Task brief
Exactly reproduce the data from its first line through the line with "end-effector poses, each", leaving out every line after it.

Recorded information
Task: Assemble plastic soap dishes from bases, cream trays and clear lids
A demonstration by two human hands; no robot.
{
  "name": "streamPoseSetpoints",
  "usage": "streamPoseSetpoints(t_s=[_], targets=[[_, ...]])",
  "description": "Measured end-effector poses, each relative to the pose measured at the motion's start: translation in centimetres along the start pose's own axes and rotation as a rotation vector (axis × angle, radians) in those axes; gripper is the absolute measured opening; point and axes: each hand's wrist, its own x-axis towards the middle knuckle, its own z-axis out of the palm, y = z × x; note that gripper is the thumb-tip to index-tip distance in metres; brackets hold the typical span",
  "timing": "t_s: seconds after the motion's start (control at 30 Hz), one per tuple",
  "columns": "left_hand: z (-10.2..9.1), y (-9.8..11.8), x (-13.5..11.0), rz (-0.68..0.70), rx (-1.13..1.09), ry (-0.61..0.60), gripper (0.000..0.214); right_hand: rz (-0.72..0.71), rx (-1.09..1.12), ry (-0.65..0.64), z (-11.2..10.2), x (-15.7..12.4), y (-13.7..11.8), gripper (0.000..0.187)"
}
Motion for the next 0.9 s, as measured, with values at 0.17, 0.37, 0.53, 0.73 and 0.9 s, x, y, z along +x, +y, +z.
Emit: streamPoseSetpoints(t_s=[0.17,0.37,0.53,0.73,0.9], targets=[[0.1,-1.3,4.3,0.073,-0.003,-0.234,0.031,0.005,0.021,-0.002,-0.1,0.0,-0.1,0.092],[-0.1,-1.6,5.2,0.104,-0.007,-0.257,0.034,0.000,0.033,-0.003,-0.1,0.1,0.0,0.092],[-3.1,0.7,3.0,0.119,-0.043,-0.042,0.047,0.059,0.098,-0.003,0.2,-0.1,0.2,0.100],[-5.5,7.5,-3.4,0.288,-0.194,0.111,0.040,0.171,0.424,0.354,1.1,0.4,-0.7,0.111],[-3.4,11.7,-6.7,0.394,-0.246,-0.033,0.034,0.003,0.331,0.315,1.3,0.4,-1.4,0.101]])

Answer for the task
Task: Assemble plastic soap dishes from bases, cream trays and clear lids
A demonstration by two human hands; no robot.
{
  "name": "streamPoseSetpoints",
  "usage": "streamPoseSetpoints(t_s=[_], targets=[[_, ...]])",
  "description": "Measured end-effector poses, each relative to the pose measured at the motion's start: translation in centimetres along the start pose's own axes and rotation as a rotation vector (axis × angle, radians) in those axes; gripper is the absolute measured opening; point and axes: each hand's wrist, its own x-axis towards the middle knuckle, its own z-axis out of the palm, y = z × x; note that gripper is the thumb-tip to index-tip distance in metres; brackets hold the typical span",

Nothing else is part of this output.